Quote Originally Posted by pmasiar View Post
lnodstal submitted good rant against Perl. Money para: "it's not that perl programmers are idiots, it's that the language rewards idiotic behavior in a way that no other language or tool has ever done, and on top of it, it punishes conscientiousness and quality craftsmanship -- put simply: you can commit any dirty hack in a few minutes in perl, but you can't write an elegant, maintainabale program that becomes an asset to both you and your employer; you can make something work, but you can't really figure out its complete set of failure modes and conditions of failure. "

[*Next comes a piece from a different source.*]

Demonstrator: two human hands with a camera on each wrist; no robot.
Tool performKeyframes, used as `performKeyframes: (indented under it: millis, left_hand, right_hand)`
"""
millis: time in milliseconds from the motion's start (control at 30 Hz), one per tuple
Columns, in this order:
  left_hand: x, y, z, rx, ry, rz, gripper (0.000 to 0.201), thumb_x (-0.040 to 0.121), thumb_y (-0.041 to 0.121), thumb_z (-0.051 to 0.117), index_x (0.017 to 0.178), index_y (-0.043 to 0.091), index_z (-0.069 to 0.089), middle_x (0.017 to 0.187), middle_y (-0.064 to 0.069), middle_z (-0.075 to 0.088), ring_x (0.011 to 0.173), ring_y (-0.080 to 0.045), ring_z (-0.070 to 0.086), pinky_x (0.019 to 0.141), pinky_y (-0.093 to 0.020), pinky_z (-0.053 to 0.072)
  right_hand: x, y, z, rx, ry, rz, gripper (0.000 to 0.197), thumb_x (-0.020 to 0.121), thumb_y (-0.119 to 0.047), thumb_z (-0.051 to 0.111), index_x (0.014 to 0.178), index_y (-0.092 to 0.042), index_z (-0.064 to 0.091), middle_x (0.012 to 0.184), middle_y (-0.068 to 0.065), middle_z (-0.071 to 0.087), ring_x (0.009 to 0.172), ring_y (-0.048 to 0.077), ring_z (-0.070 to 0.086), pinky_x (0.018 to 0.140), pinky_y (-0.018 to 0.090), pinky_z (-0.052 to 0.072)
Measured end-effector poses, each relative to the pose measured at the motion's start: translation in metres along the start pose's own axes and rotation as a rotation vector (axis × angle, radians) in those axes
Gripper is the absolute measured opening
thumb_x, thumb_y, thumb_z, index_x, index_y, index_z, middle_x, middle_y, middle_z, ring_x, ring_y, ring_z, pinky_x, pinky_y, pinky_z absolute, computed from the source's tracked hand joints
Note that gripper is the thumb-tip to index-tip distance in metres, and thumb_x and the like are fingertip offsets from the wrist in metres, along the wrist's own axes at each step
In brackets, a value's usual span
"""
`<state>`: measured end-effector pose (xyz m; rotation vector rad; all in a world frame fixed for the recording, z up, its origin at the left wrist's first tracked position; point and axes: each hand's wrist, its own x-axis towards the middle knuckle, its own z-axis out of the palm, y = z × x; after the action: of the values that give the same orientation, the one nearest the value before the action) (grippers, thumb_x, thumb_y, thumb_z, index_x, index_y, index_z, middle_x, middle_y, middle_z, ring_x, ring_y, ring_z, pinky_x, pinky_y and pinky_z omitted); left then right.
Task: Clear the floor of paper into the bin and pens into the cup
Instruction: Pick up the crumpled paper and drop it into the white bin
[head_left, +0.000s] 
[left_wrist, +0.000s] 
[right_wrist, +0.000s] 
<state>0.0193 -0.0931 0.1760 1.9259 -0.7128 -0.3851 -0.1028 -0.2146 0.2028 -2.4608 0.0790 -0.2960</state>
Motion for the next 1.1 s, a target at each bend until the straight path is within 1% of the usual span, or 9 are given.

To enliven the discussion here , I'll add my own link: The Problems of Perl: The Future of Bugzilla. Author claims "Perl would not be my first choice for writing or maintaining a large project, such as Bugzilla." And then substantiates that claim with facts based on experience with Bugzilla - one of the most popular bug tracking package. It is not the only, even if it was one of the first open-source bug trackers, bacause of being build in Perl. many developers build competing packages, to avoid Perl.

This, I hope (likely in vain ), will keep discussion about Perl out of other threads. We'll see.

Edit: OK maybe I misspoke. I do not want to restrict discussion about Perl per se, I want to limit discussion about pro and con of Perl in other threads, and put it here, in context, so we don't have to repeat same arguments again and again.
I read the article on Bugzilla and it was much more readable given that the author wasn't blasting away at Perl programmer's integrity. Inodstal's arguement is biased and, as a result, is difficult to take seriously because rather than cite examples, he or she just talks about ethical matters like hacking. I recently started programming in Perl and love Hash tables. What I don't like is a thinking pattern that emerges, e.g., negation. Rather than saying if(not A) you can write unless(A) which is problematic because I have a possitive manner of thinking rather than negative. Which brings me to my other point: people don't like that Perl is flexible and, therefore, refuse to learn how other programmer script in Perl.